Similarly, you can set rules for your inbox, like, when your day begins and ends, allowing nothing to interrupt your inbox outside this specified duration.
Take the reins
Ariely describes this tool as one of pull over push. What he means is simple, but powerful: Don’t get pushed around by incoming emails; pull them into you when it best suits your schedule or workflow.
Filtr has been kicking inbox butt since November 2016, however, it should be noted that as of today, the app only works for iOS (though the team has suggested they plan to roll it out for other platforms in the future).
Shortwhale: Get to the point
Remember “while you were out” notepads? Shortwhale can be called a modern, digital update to these notes, except rather than recording missed calls or visitors—it’s for all your emails.
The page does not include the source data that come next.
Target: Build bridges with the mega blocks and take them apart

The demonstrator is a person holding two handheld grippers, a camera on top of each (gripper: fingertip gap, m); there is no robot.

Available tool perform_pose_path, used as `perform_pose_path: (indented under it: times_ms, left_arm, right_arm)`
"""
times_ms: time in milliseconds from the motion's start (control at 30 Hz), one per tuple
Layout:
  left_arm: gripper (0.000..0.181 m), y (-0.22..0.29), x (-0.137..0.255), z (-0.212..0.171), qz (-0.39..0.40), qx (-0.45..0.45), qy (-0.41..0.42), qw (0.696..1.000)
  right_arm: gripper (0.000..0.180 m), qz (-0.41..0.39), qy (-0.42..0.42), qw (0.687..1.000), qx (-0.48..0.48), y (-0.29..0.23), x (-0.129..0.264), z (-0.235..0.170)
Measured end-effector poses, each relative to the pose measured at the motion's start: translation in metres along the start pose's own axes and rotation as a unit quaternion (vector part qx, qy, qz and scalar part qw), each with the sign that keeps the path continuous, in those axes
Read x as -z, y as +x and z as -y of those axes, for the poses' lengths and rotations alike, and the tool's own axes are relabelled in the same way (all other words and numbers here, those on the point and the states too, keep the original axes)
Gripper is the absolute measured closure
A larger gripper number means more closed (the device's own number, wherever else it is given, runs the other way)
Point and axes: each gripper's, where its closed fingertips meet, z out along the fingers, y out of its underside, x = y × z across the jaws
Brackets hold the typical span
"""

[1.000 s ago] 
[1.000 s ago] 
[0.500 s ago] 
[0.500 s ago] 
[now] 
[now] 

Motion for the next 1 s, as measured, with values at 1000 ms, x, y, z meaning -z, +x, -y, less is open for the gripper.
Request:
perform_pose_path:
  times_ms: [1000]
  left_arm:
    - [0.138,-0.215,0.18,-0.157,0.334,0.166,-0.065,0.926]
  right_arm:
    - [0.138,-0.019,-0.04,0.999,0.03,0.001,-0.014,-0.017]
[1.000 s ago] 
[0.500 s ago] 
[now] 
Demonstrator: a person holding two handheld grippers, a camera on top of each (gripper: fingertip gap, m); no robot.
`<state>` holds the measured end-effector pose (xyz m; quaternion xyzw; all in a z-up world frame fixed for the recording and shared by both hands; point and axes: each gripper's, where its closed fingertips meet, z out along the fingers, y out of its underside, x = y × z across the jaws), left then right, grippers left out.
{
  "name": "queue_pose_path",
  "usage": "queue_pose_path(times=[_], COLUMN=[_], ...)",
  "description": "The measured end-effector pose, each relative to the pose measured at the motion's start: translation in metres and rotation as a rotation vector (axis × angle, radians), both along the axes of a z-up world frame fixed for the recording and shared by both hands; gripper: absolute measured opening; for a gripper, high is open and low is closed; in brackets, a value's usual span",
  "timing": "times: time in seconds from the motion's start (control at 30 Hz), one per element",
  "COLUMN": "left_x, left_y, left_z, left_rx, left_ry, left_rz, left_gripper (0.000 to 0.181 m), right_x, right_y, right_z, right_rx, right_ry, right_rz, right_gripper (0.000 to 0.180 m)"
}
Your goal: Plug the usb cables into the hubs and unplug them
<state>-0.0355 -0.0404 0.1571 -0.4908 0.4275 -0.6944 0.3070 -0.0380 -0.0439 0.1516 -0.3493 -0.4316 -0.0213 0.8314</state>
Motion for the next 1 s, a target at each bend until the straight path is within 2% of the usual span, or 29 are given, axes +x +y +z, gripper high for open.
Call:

The purpose of the Shortwhale platform is to inform senders of your email preferences so that you can see right away the content of an email, how urgent it is, and how quickly you’re expected to respond.
Your email welcome page
Instead of people contacting you through your public email address, they will be prompted to visit your Shortwhale page, which you link to from any of your personal websites. There, people will see your personalized ‘message’ (think of a more forthright version of your ‘away’ message back in AIM days) explaining how you’d prefer them to use the Shortwhale form to email you.
Menus and forms
The menus and forms feature offers a drop-down menu asking senders to describe how urgent their email is and a checkbox form for when the sender expects a reply. You can even link to a more detailed online form for more specific requests, for example, as in Ariely’s case, when organizations want to book him for a guest lecture.
Multiple choice
Within the main text box of a Shortwhale outbound email, there’s an option for the sender to add a multiple-choice question. For example, if someone’s writing to you about giving a donation, they can be prompted to add choices like:
No thanks
$5
$50
$500
Let me call you to talk about it
So, when you get the email, instead of reading a bunch of text and responding with an answer, you can quickly respond by selecting one of the multiple-choice answers.
Will it rub the wrong way?
Ariely created Shortwhale alongside Dominik Grolimund, a computer scientist and entrepreneur. He and Ariely did this partly as a way to improve their own email experience, following the motto: “fewer and better emails."
However, Ariely admits, that there’s “something a little bit obnoxious about Shortwhale,” because it “puts more burden on ... the sender.” It’s true, being redirected to an instructions-like page when trying to write an email might be annoying at first.
Yet for the purpose of staying productive and mastering distraction, this kind of tool has the potential to take-off and at the very least offers a very new approach to email. Could it possibly be a superior standard for all professional use?